March 2016 – Reimbursement application for Coaguchek XS system
ACSMA’s primary objective has always been for self-monitoring INR devices, or coagulometers, to be made available to patients on an NHS prescription, instead of patients having to purchase their own device. Late last year, the manufacturers of the Coaguchek XS system, Roche, submitted a formal application to the NHS Business Services Authority for reimbursement under the national NHS tariff of medicines and other services. The reimbursement process is complex, lengthy and involves multiple parties. In March this year, however, we received the great news from the Department of Health that the Coaguchek will formally be considered for inclusion in the NHS national drug tariff. If the application is successful, it means that a patient will be entitled to have a Coaguchek system on prescription, instead of paying the full cost him or herself.

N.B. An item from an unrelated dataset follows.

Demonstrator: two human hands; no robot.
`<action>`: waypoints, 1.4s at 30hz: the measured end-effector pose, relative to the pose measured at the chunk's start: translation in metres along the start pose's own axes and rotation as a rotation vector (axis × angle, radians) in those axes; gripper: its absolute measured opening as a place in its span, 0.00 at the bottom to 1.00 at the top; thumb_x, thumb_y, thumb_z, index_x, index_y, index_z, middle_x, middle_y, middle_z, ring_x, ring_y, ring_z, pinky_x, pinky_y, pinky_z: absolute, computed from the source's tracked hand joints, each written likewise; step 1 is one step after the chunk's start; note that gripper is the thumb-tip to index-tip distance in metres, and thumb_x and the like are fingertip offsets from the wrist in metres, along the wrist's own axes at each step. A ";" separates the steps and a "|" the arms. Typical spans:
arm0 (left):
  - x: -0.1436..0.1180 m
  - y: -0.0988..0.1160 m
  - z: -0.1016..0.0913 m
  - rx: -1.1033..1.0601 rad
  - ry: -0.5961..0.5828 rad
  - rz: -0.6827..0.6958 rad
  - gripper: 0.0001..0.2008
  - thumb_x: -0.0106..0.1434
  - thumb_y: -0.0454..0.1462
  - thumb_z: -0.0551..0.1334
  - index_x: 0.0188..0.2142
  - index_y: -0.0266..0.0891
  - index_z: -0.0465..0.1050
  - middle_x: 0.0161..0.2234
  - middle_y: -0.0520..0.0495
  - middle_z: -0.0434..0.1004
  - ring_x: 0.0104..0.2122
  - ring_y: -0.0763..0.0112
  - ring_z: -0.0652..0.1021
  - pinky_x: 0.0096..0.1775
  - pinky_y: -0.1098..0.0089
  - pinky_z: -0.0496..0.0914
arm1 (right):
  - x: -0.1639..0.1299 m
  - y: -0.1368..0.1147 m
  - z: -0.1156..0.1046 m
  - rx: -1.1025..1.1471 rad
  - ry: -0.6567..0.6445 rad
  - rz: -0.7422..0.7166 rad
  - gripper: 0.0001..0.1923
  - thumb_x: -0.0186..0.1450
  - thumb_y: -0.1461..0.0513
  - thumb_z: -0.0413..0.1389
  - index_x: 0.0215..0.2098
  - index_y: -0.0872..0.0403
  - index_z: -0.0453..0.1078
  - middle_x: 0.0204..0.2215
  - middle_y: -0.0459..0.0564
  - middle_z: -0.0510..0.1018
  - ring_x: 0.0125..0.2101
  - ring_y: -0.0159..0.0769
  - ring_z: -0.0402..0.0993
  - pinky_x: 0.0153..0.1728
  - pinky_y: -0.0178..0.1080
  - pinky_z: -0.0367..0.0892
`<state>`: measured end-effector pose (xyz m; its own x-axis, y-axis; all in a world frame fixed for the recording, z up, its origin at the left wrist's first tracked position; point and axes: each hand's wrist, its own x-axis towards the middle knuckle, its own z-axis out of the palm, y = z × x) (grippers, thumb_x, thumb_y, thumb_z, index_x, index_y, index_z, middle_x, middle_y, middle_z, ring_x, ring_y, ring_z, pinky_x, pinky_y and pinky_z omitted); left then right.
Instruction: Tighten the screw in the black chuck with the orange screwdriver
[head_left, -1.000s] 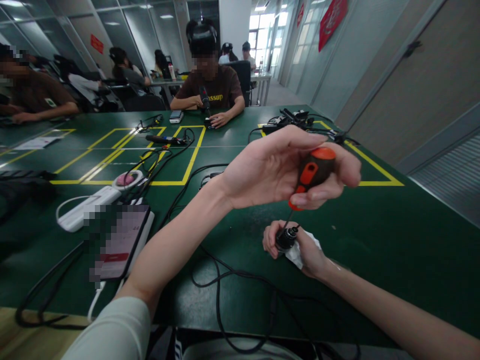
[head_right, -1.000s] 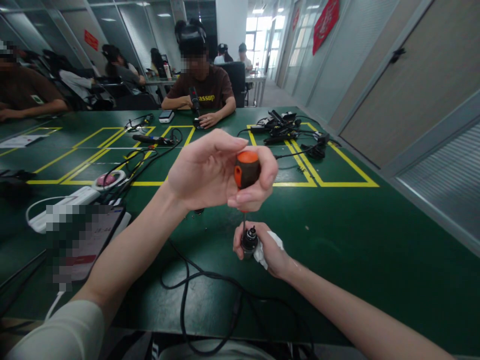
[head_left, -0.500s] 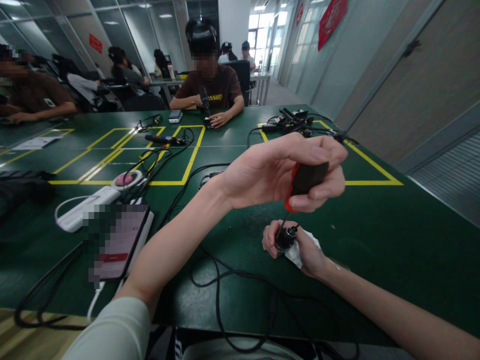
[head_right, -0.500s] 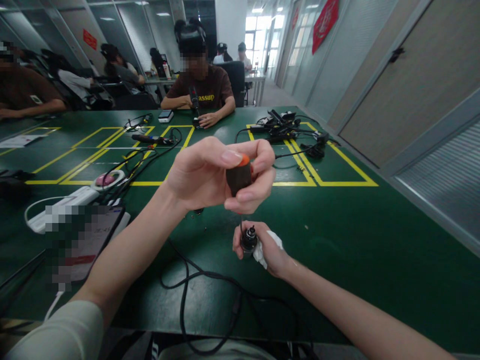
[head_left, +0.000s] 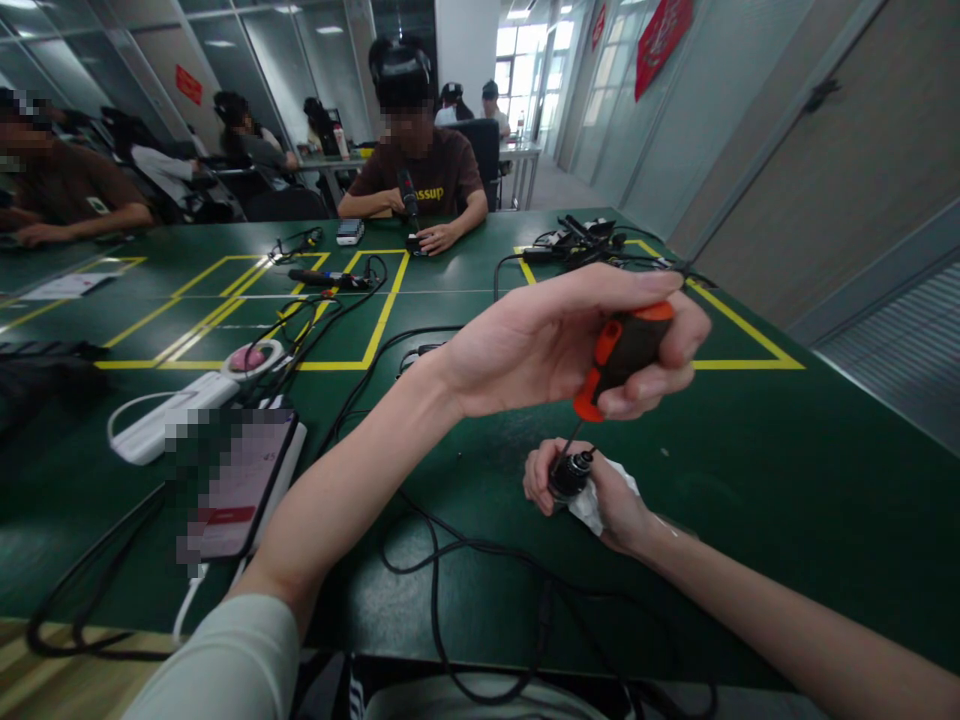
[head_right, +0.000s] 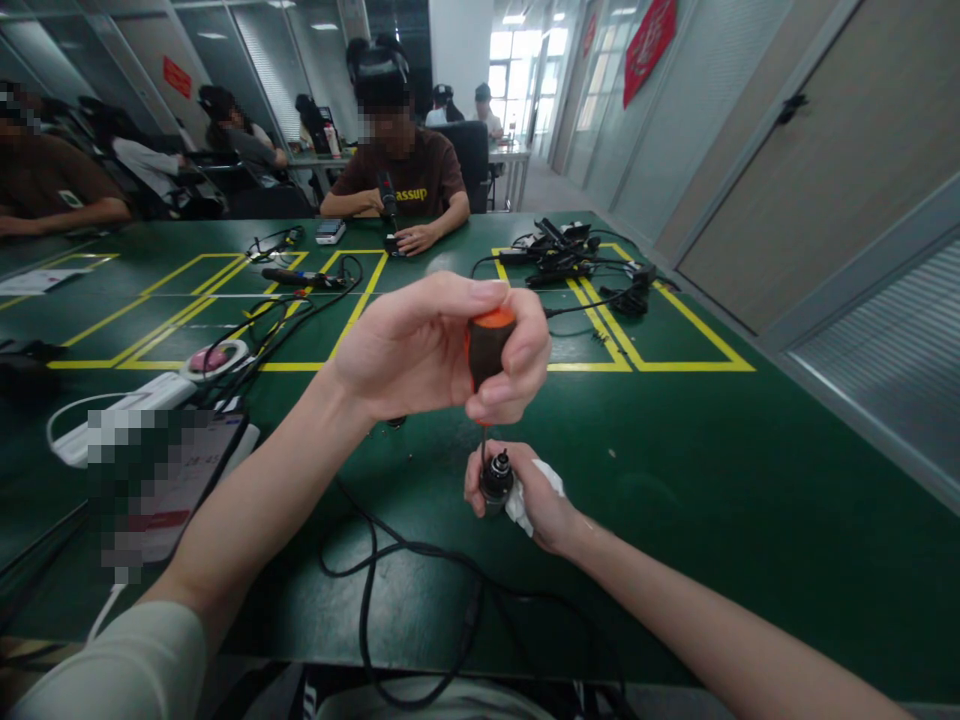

December 2015 – Embedding self-monitoring into NHS practice
Over the last year, ACSMA has participated in several pieces of work, all designed to help encourage and support the implementation of standards, guidelines and guidance into real-life clinical practice. The 2014 NICE Diagnostics Guidance DG14 recommends two different INR monitoring devices (known as coagulometers), concluding that they are both clinically and cost-effective for use by adult patients with AF or heart valve disease. However, it is for each Clinical Commissioning Group (CCG) to decide how best to implement this guidance. NICE Quality Standard 93 for atrial fibrillation (AF) treatment and management (QS93) was published in July 2015. Statement 6 of QS93 says that adults with AF who are taking warfarin long-term should be supported to self-manage with a coagulometer. However, this is what is known as a “developmental” standard, which means that it is something that the NHS must work towards, but is not expected to achieved from day one. We have been working with individual patients, CCGs and Trusts to encourage and support the implementation of these two pieces of guidance, wherever possible. We have also been in discussions with senior representatives of NHS England, sharing examples of best practice in places like Bury CCG and County Durham and Darlington NHS Foundation Trust, as well as example of areas where patients are not receiving adequate (or any) support to self-monitor their INR. ACSMA has also responded to an NHS consultation about the potential for self-monitoring to be used as a performance measurement for GP practices and CCGs. North East and North Cumbria Academic Health Science Network (AHSN) has introduced an AF programme, one aim of which is to reduce the number of strokes as a result of undiagnosed or untreated AF through better treatment with anticoagulants. We are supporting the AHSN to raise the profile of the latest NICE guidance and the benefits of self-monitoring, both for patients and for the NHS.
May 2015 – Scottish Parliament Petition
In May 2015, ACSMA was one of a number of stakeholders that wrote to the Convenor of the Public Petitions Committee of the Scottish Parliament in support of a petition on warfarin self-testing. Petition PE01566, ‘A National Service Delivery Model for Warfarin Patients’, called on the Scottish Parliament “to urge the Scottish Government to implement a National Service Delivery Model to ensure that all NHS boards have the resources to assess warfarin patients who request (i.e. self-present) for self-testing and/or self-management their condition”. The petition appears to have yielded positive results following the presentation of evidence by patients, Mary Hemphill and Ian Reid, and by John Fegan, Chairman of the Scottish Association for Children with Heart Disorders. On 25th June 2015, the Public Petitions Committee agreed to write to both the Scottish Government and the regional NHS boards about this topic. At the Committee’s request, the Scottish Government has subsequently agreed to meet with the petitioner, Mary Hemphill, and NHS Greater Glasgow and Clyde on the local self-management model they have developed.